These were the three highest-rated questions from the entire contest:
"Mr. President, when you asked the country to give you questions, one of the most asked was "Are you going to legalize Marijuana". When you read it, you laughed like it wasn’t serious. Why is that?"
"What are your plans for cannabis legalization?"
"Why don't you legalize marijuana, it seems like a great way to gain tax money, and people should have to right to use it if they please, and it would cripple gang activity? Do you plan to?"
Lussy Picker, Kentucky
Almost ironically, none of these questions were answered. In contrast, the most popular question that wasn't about marijuana received 1,331 votes and, yes, the President answered that one. It was about net neutrality, which Obama says he supports. So, at least we'll continue to enjoy free speech on the internet, even as the White House pretends not to hear us.
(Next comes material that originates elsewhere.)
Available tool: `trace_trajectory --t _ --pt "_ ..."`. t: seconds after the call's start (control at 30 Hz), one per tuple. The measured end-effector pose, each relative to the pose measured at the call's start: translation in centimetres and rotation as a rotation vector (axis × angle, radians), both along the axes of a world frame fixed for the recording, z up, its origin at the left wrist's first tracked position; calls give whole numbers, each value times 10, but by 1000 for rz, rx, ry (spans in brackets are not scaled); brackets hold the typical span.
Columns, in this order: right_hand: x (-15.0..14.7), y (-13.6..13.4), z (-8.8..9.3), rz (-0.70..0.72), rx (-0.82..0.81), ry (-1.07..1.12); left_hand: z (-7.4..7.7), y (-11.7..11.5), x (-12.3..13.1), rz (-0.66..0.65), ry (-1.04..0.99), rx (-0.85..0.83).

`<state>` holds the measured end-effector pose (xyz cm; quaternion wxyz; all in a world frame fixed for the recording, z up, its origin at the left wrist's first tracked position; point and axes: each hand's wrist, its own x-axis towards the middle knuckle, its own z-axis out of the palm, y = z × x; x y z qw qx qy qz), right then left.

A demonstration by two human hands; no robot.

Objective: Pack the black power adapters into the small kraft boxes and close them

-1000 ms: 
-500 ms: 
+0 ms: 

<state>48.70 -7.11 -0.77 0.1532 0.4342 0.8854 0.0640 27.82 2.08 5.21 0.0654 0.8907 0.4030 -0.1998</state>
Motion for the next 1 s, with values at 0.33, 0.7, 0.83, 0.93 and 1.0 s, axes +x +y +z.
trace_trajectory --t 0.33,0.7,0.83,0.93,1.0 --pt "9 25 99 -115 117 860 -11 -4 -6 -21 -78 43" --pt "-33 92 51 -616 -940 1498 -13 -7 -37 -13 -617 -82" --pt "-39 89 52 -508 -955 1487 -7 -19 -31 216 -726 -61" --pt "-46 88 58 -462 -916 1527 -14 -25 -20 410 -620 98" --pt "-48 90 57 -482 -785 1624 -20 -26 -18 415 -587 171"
Incredibly, this political popularity contest was broken up into categories including Jobs & the Economy, Health Care, Energy & Environment, Foreign Policy & National Security, Education, Financial Reform, and Government Reform, yet it was the “other” section which drew the most votes, due entirely to its emphasis on legalizing marijuana. "Other" has become a de-facto euphemism for drug policy reform in several of these White House sponsored forums, which wouldn't keep happening if "Crime & Drug Policy" were given its own well-deserved category alongside the other issues that supposedly encompass the modern political landscape. Instead, the whole online voting process has become a self-evident mockery, as the contest's democratic structure is violated time and again simply to avoid answering one simple question. But if you're frustrated by all of this, don't be. We're winning the online debate, and we're doing so at a time when online outreach is important enough to the White House that they keep coming back for more.